**What you should do**
Reproduce the entries below exactly, but only from the line containing "Find the brown" to the line containing "Find the black right arm", inclusive.

**Exercise materials**

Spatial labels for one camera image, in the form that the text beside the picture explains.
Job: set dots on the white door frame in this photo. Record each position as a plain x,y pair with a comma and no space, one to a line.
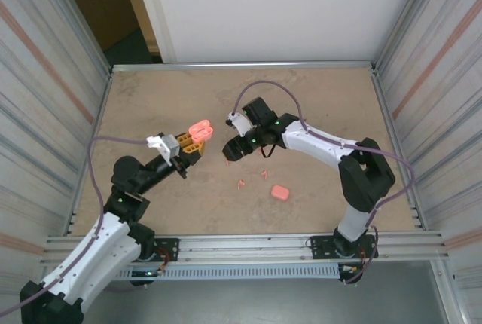
158,11

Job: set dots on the brown wooden door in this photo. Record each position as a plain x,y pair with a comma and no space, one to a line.
98,3

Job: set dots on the aluminium table side rail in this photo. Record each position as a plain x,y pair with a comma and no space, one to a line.
383,107
102,105

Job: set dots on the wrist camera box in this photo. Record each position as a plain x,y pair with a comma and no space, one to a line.
169,147
239,124

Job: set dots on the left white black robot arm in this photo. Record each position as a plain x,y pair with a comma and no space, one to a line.
94,252

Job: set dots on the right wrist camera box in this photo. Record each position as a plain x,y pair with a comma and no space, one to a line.
239,124

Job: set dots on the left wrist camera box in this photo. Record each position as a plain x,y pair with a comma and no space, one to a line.
169,147

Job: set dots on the pink earbud charging case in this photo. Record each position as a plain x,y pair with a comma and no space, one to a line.
280,192
199,128

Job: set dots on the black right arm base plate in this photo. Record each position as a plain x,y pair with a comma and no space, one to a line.
320,246

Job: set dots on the small pink scraps group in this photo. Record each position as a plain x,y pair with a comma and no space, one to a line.
240,184

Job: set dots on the aluminium table edge rail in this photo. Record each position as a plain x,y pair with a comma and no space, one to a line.
244,66

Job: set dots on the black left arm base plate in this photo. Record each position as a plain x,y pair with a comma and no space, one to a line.
169,248

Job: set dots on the aluminium mounting rail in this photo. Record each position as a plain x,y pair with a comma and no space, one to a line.
244,245

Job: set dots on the small green-lit circuit board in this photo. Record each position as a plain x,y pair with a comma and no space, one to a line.
148,273

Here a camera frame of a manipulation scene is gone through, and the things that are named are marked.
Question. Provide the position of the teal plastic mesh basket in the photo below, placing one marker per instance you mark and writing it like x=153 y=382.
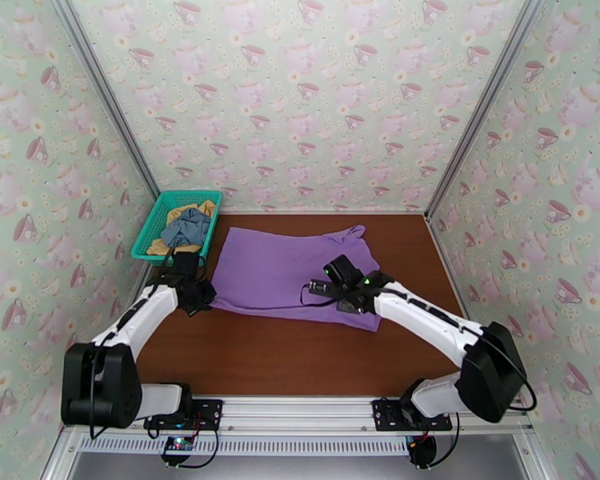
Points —
x=152 y=228

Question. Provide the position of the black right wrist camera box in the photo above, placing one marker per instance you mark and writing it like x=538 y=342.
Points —
x=345 y=268

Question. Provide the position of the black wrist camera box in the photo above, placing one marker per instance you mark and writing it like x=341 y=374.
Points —
x=345 y=268
x=187 y=266

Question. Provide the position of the blue-grey t-shirt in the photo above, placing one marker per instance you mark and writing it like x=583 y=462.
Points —
x=185 y=231

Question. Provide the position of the tan yellow garment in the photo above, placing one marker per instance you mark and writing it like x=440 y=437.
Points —
x=205 y=207

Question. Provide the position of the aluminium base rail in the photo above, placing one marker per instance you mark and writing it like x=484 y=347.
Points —
x=300 y=411

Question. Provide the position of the purple t-shirt with white print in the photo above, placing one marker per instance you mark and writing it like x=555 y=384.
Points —
x=270 y=268

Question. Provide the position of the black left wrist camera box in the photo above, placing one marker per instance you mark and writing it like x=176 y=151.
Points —
x=187 y=266

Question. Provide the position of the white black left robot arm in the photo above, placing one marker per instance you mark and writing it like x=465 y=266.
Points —
x=145 y=308

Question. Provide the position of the aluminium frame post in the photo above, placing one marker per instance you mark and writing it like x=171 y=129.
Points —
x=480 y=113
x=105 y=93

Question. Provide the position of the small controller board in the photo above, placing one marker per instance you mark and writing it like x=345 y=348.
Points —
x=422 y=451
x=177 y=446

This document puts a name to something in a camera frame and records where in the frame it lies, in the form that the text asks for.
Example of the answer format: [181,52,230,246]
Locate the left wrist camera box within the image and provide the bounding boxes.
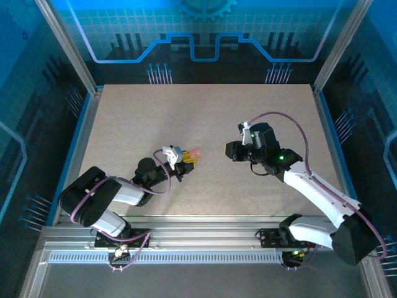
[161,145,184,166]

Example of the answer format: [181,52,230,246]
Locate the aluminium front rail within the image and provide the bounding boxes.
[40,215,373,251]

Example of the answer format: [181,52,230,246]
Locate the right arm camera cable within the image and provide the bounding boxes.
[246,111,388,271]

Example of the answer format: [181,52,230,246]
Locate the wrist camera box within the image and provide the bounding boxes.
[161,145,184,166]
[237,121,256,147]

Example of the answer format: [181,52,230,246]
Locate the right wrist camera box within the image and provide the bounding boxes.
[237,121,256,147]

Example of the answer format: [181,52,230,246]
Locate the grey front panel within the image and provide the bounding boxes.
[37,263,365,298]

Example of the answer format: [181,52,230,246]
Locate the aluminium side rail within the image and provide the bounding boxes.
[311,86,357,225]
[52,86,105,226]

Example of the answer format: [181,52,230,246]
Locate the slotted cable duct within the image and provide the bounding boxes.
[48,251,283,265]

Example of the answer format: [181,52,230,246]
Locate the aluminium corner post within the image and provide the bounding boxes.
[34,0,104,96]
[311,0,375,96]

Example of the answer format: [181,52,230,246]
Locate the blue table edge strip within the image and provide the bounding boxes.
[316,91,367,226]
[46,91,94,226]

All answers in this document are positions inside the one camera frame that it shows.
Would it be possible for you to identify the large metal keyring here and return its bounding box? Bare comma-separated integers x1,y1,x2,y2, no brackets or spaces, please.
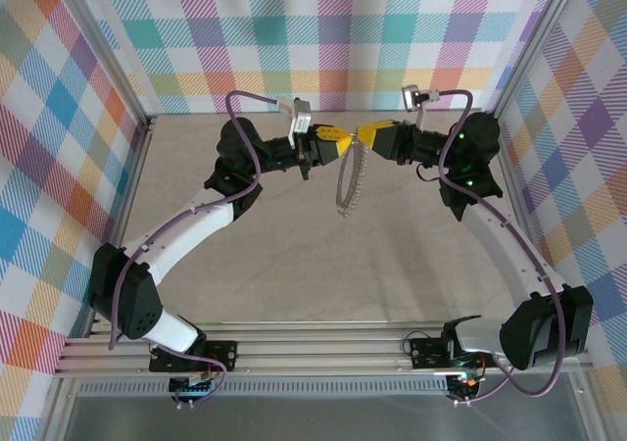
334,134,371,220

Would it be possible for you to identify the right circuit board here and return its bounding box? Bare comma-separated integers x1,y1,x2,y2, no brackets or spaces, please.
446,370,487,394

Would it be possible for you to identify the circuit board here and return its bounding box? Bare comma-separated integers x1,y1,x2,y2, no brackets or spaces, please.
446,370,487,394
168,375,217,397

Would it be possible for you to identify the left circuit board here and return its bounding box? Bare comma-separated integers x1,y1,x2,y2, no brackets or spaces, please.
168,375,217,397

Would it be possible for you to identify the grey metal sheet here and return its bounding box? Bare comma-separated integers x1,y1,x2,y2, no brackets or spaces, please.
63,369,589,441

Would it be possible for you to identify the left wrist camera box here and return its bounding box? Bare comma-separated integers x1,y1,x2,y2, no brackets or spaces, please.
276,96,314,148

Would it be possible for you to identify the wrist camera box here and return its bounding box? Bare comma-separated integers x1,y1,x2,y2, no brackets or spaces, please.
400,85,445,128
276,96,314,148

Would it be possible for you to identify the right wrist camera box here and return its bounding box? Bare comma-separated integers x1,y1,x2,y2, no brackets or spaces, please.
400,85,445,128

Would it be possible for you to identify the right aluminium side rail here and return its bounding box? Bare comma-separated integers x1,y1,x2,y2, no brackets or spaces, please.
487,112,564,334

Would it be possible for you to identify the aluminium side rail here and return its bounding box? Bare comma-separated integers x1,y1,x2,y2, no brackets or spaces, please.
83,115,158,339
487,112,564,334

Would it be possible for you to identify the left aluminium side rail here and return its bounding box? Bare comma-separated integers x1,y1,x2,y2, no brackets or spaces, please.
83,115,158,339

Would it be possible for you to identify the right upright aluminium post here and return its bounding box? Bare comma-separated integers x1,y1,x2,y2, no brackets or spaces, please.
487,0,579,123

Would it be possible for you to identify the upright aluminium post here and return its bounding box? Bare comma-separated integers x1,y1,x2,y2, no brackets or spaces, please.
61,0,154,123
487,0,579,123

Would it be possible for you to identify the left upright aluminium post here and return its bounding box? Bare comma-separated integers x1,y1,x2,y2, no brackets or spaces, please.
61,0,154,123

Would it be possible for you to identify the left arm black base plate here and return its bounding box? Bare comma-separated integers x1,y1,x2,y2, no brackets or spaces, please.
148,340,240,374

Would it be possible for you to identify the aluminium rail beam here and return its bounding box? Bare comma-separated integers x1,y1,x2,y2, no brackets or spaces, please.
53,320,597,378

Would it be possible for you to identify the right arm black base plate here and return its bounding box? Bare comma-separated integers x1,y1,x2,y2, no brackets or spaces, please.
409,336,501,371

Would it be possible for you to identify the slotted grey cable duct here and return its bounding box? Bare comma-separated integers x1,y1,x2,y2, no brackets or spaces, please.
77,380,452,397

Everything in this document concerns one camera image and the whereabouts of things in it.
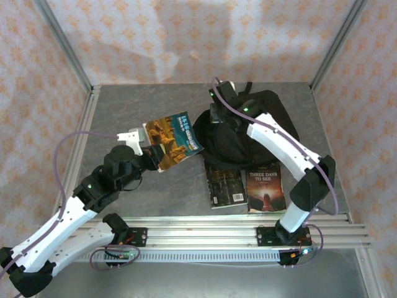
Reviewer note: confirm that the black paperback book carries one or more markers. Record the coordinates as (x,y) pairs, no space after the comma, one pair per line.
(224,186)

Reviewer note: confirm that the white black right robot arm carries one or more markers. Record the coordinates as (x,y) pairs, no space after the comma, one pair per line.
(279,142)

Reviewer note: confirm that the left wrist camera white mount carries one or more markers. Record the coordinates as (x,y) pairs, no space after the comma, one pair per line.
(130,139)

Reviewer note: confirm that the aluminium frame post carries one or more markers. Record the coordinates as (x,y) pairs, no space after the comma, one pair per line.
(339,43)
(64,43)

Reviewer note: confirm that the small lit circuit board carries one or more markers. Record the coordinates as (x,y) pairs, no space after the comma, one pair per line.
(122,255)
(304,252)

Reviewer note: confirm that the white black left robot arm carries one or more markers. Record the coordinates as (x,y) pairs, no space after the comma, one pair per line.
(56,226)

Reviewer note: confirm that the Three Days To See book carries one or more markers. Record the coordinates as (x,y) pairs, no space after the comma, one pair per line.
(266,189)

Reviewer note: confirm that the National Geography book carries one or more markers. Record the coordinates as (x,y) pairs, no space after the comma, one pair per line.
(176,133)

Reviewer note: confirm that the black fabric backpack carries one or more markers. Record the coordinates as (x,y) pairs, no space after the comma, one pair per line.
(273,105)

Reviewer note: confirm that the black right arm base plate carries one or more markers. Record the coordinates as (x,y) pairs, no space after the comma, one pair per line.
(263,237)

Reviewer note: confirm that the grey metal sheet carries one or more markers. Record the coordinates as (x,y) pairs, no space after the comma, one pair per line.
(201,279)

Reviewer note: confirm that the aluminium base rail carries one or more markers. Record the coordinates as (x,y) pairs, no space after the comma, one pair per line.
(201,232)

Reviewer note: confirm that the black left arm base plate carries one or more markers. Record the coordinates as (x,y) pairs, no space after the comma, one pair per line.
(139,237)

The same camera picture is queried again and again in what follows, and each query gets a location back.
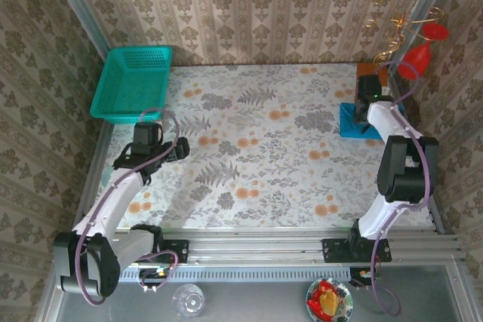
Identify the yellow toy fruit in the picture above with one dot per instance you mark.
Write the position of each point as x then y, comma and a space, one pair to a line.
329, 301

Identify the clear drinking glass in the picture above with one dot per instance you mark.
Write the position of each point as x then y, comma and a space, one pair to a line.
188, 301

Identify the floral tablecloth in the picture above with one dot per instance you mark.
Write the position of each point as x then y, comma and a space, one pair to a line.
264, 186

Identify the plate with red fruit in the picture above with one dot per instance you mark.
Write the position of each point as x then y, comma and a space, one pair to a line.
347, 301

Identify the teal plastic basket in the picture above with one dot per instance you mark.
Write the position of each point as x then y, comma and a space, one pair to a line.
128, 84

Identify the black electronics box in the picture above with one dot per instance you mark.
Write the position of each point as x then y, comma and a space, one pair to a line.
151, 275
358, 276

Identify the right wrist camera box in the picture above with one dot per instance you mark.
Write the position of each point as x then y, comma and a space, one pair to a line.
385, 91

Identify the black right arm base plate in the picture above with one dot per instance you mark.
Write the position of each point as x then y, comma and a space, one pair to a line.
334, 251

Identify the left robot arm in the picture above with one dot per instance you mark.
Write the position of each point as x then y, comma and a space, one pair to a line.
113, 201

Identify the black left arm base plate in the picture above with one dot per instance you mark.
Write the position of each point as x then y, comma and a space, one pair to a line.
179, 251

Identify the aluminium frame rail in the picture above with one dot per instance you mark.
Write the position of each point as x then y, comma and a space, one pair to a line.
256, 246

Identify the brown wooden base block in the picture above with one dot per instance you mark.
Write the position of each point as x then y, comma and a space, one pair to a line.
364, 69

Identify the red toy food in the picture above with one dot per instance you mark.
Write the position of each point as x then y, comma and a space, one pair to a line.
315, 305

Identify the red wine glass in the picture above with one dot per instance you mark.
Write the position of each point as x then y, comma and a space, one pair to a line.
419, 58

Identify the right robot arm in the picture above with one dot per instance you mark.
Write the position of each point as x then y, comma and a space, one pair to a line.
407, 171

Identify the aluminium corner post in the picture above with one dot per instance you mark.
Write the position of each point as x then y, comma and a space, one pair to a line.
75, 1
428, 1

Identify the blue t-shirt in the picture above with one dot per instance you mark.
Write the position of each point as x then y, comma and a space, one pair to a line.
349, 122

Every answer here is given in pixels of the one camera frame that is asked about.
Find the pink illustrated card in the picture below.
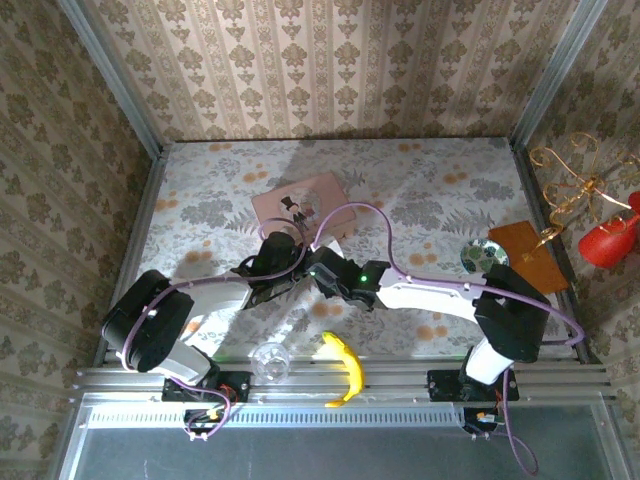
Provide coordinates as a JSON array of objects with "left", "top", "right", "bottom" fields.
[{"left": 250, "top": 171, "right": 359, "bottom": 240}]

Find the yellow banana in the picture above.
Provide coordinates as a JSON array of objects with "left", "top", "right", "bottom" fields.
[{"left": 320, "top": 330, "right": 366, "bottom": 409}]

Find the clear glass cup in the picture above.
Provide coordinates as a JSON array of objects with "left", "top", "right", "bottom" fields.
[{"left": 251, "top": 342, "right": 292, "bottom": 385}]

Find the green patterned ceramic bowl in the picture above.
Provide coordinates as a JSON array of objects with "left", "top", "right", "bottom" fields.
[{"left": 459, "top": 238, "right": 511, "bottom": 275}]

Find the black left connector box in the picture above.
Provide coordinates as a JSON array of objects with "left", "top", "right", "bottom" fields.
[{"left": 183, "top": 407, "right": 227, "bottom": 434}]

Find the black connector box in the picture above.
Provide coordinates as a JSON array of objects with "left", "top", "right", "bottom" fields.
[
  {"left": 462, "top": 407, "right": 502, "bottom": 435},
  {"left": 183, "top": 407, "right": 227, "bottom": 434}
]

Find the brown wooden board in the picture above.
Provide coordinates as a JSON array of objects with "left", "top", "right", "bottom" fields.
[{"left": 488, "top": 219, "right": 571, "bottom": 297}]

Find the black right connector box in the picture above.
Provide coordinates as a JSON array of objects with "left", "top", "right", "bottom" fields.
[{"left": 462, "top": 407, "right": 502, "bottom": 435}]

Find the red round ornament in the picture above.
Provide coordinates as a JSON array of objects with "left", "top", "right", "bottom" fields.
[{"left": 578, "top": 190, "right": 640, "bottom": 269}]

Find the aluminium rail across table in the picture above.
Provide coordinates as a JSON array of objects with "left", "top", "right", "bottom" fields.
[{"left": 72, "top": 353, "right": 617, "bottom": 402}]

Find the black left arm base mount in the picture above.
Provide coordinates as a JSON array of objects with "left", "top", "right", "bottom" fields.
[{"left": 160, "top": 368, "right": 253, "bottom": 404}]

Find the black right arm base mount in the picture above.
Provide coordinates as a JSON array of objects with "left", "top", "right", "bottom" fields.
[{"left": 427, "top": 368, "right": 520, "bottom": 404}]

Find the slotted grey cable duct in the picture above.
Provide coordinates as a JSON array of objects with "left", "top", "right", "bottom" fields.
[{"left": 85, "top": 402, "right": 467, "bottom": 431}]

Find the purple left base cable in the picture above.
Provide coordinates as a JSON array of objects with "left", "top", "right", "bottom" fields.
[{"left": 167, "top": 383, "right": 234, "bottom": 442}]

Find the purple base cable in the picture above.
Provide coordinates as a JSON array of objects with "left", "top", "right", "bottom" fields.
[
  {"left": 167, "top": 383, "right": 234, "bottom": 442},
  {"left": 501, "top": 369, "right": 541, "bottom": 477}
]

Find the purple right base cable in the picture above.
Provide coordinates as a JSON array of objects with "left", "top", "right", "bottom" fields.
[{"left": 501, "top": 369, "right": 541, "bottom": 477}]

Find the gold wire stand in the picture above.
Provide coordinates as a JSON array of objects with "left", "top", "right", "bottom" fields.
[{"left": 522, "top": 130, "right": 640, "bottom": 264}]

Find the aluminium corner post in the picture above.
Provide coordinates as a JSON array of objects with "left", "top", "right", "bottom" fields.
[
  {"left": 512, "top": 0, "right": 610, "bottom": 146},
  {"left": 56, "top": 0, "right": 164, "bottom": 157}
]

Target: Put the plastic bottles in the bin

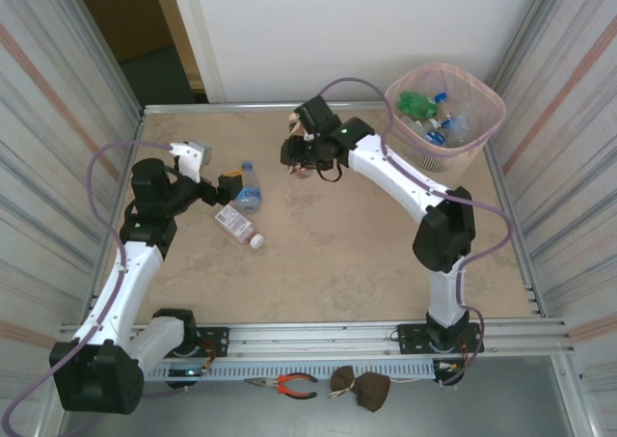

**Solved problem**
Find the brown wooden board in the picture above.
Provide coordinates as a JSON array of objects with "left", "top", "right", "bottom" fields.
[{"left": 488, "top": 219, "right": 571, "bottom": 297}]

Find the black right connector box in the picture above.
Provide coordinates as a JSON array of objects with "left", "top", "right", "bottom" fields.
[{"left": 462, "top": 407, "right": 502, "bottom": 435}]

Find the red round ornament in the picture above.
Provide coordinates as a JSON array of objects with "left", "top", "right", "bottom" fields.
[{"left": 578, "top": 190, "right": 640, "bottom": 269}]

Find the aluminium rail across table in the picture above.
Provide coordinates as a JSON array of objects with "left", "top", "right", "bottom" fields.
[{"left": 72, "top": 353, "right": 617, "bottom": 402}]

Find the black left arm base mount in the picture above.
Provide coordinates as a JSON array of objects with "left", "top", "right", "bottom" fields.
[{"left": 160, "top": 368, "right": 253, "bottom": 404}]

Find the black right arm base mount in the picture above.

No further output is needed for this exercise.